Are we entering a new era of automotive innovation? Ever since the late nineteenth century and early twentieth century, when steam, electric, and gasoline (or petrol) engines competed for predominance, the automotive industry has been a major source of innovation. The earliest technologies came from Europe and the United States; Asia rose to prominence in the 1960s and 1970s. Today, automotive companies from around the world are competing on a global scale to bring new brands, models, features, technologies, and processes to market first. Innovation hit the brakes briefly in the wake of the 2008 global financial crisis, but our research and experience show that the pace of innovation accelerated again through 2013, and it is continuing as we enter the new year. Indeed, the recent and prospective developments in four key areas—power train, lightweight materials, connectivity, and active safety and assisted driving—may well herald a new golden age of technological advancement and automotive innovation.
Driving these improvements is an intensified focus among automakers and their leading suppliers on introducing new technologies faster, continuing to improve fuel economy and reduce emissions, and developing important connectivity and active-safety features (including assisted driving). Enabling these efforts is the transformation of the car from a collection of mechanical and hydraulic systems to a machine predominantly controlled by electronics and software. Together, these changes are altering the way cars are conceived, designed, manufactured, serviced, and driven. Companies that are today’s innovation leaders will need to keep on top of their game to stay ahead; those that lag risk falling further behind.
New research from The Boston Consulting Group shows that consumers cite innovation—both generally and in key areas such as connectivity, safety, and fuel economy—as an important consideration in their purchase decision. In this report, we examine the state of innovation among automotive original-equipment manufacturers (OEMs) and their leading tier-one suppliers. Our analysis indicates the following:
- Consumers want to buy cars from companies that bring new technologies to market.

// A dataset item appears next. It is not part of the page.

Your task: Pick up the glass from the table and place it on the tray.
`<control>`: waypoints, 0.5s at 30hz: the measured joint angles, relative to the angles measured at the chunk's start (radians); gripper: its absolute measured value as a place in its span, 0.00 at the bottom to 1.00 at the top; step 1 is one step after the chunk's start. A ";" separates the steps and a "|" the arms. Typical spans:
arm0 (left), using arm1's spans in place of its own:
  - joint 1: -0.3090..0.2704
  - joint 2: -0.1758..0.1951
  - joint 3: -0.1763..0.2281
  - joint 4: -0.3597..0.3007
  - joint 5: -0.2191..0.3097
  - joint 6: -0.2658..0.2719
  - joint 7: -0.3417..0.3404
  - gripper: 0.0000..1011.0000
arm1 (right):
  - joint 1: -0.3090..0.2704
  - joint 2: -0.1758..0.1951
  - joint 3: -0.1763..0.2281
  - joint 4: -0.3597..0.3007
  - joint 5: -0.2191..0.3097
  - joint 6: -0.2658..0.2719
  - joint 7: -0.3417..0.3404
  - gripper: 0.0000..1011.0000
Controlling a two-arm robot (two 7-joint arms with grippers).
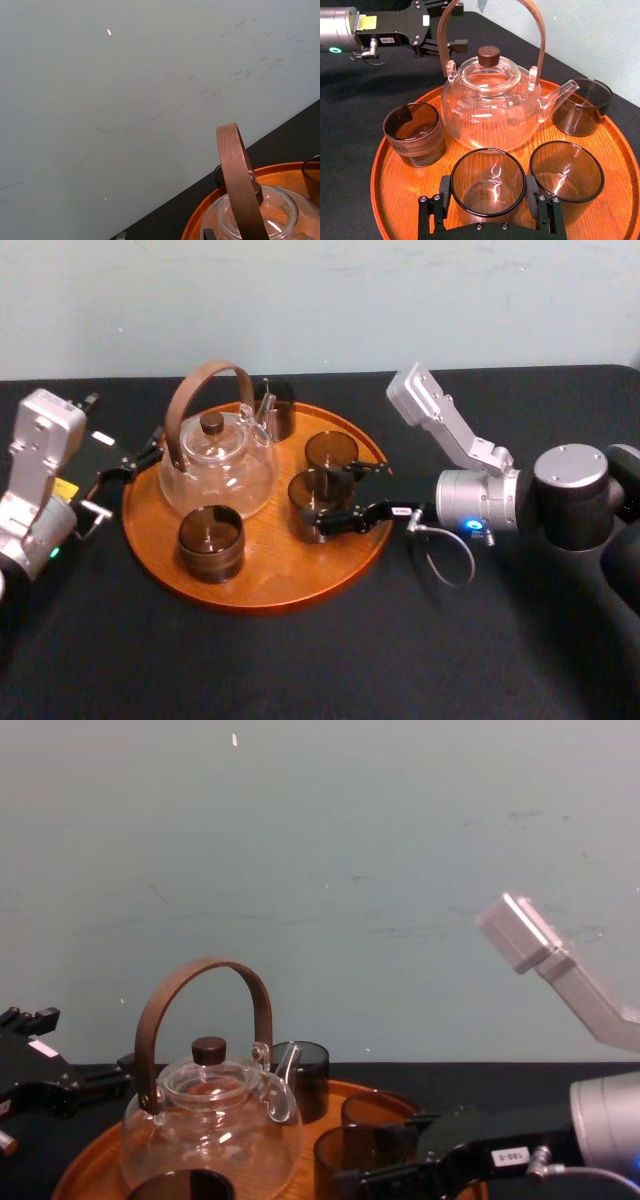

- Connectivity and safety are important to consumers; they want to see innovation in these areas as well as in improving fuel efficiency.
- Continued consumer and regulatory concerns about oil prices, oil dependency, and global warming will ensure that technologies related to fuel efficiency and emissions reduction remain at the top of OEMs’ research agendas.
- OEMs will need to expand their R&D capabilities in electronics and software—areas where there is currently a scarcity of talent in the industry and where OEMs will have to compete with start-ups and technology companies.
- Tier one suppliers are becoming increasingly important in bringing innovations to market. This is a potentially tricky issue for OEMs, as these suppliers will develop and own intellectual property that represents important points of marketplace differentiation.
These factors will rapidly accelerate the pace of automotive innovation. They also will necessitate changes in the cost, speed, and quality of automakers’ new product-development programs, as well as in OEMs’ ability to adapt to evolving consumer demands.